__Required work__
For the records that follow, please set down exactly the lines between the one holding "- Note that" and the one holding "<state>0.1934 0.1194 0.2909", inclusive, and only those.

Dataset entries section start

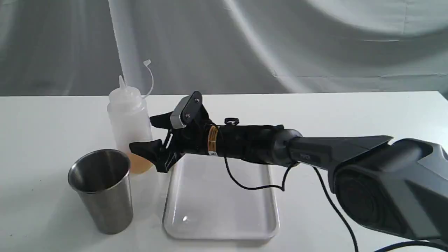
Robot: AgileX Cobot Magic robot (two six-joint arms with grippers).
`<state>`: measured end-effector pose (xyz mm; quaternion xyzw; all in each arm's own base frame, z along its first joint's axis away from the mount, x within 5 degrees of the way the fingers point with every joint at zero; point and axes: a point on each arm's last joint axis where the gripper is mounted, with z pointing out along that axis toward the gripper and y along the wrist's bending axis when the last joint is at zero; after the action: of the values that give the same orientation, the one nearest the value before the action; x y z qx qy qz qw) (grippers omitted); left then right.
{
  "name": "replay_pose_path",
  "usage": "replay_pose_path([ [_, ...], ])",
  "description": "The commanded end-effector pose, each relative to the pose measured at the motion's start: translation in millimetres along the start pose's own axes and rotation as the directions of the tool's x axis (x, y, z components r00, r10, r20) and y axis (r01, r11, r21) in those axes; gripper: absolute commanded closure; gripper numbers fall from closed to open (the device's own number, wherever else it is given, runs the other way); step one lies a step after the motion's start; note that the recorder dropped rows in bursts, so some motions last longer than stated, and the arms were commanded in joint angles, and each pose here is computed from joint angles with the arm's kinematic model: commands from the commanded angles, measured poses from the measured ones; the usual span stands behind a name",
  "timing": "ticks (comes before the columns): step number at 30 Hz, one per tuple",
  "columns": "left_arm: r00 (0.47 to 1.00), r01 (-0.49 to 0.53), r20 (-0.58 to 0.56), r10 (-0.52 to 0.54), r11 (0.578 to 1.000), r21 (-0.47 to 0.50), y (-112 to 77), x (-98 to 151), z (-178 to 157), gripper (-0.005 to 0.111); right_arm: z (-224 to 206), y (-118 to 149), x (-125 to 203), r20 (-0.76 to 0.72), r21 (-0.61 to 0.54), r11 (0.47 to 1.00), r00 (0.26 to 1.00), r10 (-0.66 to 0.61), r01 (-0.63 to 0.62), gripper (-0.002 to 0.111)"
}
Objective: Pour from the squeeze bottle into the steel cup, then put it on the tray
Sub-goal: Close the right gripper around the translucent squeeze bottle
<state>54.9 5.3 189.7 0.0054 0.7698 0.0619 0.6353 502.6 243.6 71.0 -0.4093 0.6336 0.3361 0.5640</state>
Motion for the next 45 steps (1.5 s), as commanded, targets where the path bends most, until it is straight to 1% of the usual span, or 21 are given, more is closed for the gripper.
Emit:
replay_pose_path([
  [1, 1.000, -0.001, 0.008, 0.001, 1.000, 0.001, -0.2, 1, 0, 0.098, 4, 4, 2, 0.001, -0.005, 1.000, 1.000, 0.003, -0.003, 0.033],
  [7, 1.000, -0.001, 0.008, 0.001, 1.000, 0.001, -0.2, 1, 0, 0.098, 7, 6, 11, -0.004, -0.013, 1.000, 1.000, 0.002, -0.002, 0.033],
  [14, 1.000, -0.001, 0.008, 0.001, 1.000, 0.001, -0.2, 1, 0, 0.098, 14, 2, 3, 0.024, -0.006, 1.000, 0.999, -0.030, 0.030, 0.033],
  [18, 1.000, -0.001, 0.008, 0.001, 1.000, 0.001, -0.2, 1, 0, 0.098, 17, -1, 6, 0.018, 0.016, 1.000, 1.000, -0.012, 0.012, 0.033],
  [27, 1.000, -0.001, 0.008, 0.001, 1.000, 0.001, -0.2, 1, 0, 0.098, 28, 3, 11, 0.039, 0.003, 1.000, 0.999, -0.016, 0.016, 0.033],
  [30, 1.000, -0.001, 0.008, 0.001, 1.000, 0.001, -0.2, 1, 0, 0.098, 28, 3, 15, 0.048, 0.019, 1.000, 0.999, 0.014, -0.014, 0.033],
  [33, 1.000, -0.001, 0.008, 0.001, 1.000, 0.001, -0.2, 1, 0, 0.098, 30, 4, 16, 0.040, 0.024, 1.000, 0.999, 0.013, -0.014, 0.033],
  [35, 1.000, -0.001, 0.008, 0.001, 1.000, 0.001, -0.2, 1, 0, 0.098, 30, 4, 16, 0.041, 0.023, 1.000, 0.999, -0.010, 0.010, 0.033],
  [45, 1.000, -0.001, 0.008, 0.001, 1.000, 0.001, -0.2, 1, 0, 0.098, 34, 8, 13, 0.064, 0.033, 0.999, 0.998, 0.007, -0.009, 0.033],
])
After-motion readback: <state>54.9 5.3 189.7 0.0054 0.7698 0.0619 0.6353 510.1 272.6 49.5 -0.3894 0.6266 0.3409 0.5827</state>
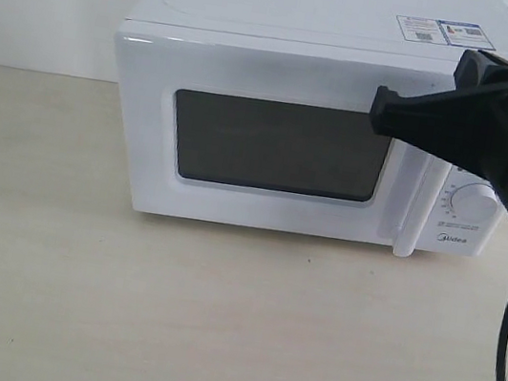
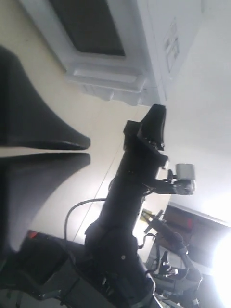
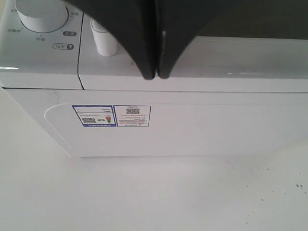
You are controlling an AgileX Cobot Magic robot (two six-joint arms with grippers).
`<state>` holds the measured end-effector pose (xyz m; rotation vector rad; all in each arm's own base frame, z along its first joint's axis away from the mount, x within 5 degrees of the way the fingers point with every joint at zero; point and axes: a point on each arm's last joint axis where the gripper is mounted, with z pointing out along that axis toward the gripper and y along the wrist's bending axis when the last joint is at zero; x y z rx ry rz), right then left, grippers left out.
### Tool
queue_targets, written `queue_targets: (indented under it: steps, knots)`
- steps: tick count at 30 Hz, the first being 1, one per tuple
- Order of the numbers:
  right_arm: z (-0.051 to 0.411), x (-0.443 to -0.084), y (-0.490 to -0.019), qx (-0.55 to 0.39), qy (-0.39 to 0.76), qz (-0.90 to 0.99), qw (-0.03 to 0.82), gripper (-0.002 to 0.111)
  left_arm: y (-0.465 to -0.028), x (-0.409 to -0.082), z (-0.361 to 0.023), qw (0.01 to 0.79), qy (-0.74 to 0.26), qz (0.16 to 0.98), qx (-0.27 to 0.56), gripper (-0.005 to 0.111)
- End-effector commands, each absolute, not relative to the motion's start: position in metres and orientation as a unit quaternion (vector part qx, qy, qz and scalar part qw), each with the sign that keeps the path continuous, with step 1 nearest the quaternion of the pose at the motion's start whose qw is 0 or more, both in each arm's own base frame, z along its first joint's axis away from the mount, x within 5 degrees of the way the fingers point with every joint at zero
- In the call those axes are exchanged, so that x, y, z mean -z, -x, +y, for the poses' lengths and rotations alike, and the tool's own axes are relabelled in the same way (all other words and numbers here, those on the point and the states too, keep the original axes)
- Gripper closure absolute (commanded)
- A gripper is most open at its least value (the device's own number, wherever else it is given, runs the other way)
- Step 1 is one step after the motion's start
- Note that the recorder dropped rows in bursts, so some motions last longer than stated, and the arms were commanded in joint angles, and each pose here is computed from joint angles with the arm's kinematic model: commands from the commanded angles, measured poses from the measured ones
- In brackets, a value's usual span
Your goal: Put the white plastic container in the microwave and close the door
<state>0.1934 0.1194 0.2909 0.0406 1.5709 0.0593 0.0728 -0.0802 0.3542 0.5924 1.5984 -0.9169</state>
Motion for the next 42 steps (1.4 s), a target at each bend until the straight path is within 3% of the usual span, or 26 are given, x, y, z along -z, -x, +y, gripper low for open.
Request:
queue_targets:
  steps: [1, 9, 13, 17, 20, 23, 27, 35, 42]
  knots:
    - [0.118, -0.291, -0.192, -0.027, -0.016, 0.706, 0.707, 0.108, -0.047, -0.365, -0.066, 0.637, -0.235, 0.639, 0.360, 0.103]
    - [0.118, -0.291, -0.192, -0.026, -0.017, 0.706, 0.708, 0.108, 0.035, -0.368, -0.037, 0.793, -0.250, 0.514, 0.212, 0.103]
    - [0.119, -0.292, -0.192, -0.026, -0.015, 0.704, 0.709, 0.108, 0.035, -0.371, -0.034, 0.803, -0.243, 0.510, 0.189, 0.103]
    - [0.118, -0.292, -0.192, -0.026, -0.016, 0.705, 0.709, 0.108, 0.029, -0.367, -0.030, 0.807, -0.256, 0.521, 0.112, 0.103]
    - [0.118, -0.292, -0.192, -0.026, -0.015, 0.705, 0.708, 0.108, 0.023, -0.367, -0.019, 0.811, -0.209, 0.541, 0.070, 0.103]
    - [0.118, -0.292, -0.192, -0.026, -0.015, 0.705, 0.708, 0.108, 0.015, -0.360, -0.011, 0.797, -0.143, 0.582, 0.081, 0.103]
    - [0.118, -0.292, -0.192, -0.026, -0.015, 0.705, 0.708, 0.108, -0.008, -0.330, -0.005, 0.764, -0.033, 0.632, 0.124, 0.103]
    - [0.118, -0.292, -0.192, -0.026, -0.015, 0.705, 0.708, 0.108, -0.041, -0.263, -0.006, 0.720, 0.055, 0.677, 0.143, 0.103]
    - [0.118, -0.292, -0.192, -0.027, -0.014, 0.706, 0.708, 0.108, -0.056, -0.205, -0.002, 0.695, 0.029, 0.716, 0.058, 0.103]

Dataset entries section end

__Reply__
- Note that the recorder dropped rows in bursts, so some motions last longer than stated, and the arms were commanded in joint angles, and each pose here is computed from joint angles with the arm's kinematic model: commands from the commanded angles, measured poses from the measured ones
- In brackets, a value's usual span
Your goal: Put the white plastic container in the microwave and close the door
<state>0.1934 0.1194 0.2909 0.0406 1.5709 0.0593 0.0728 -0.0802 0.3542 0.5924 1.5984 -0.9169</state>

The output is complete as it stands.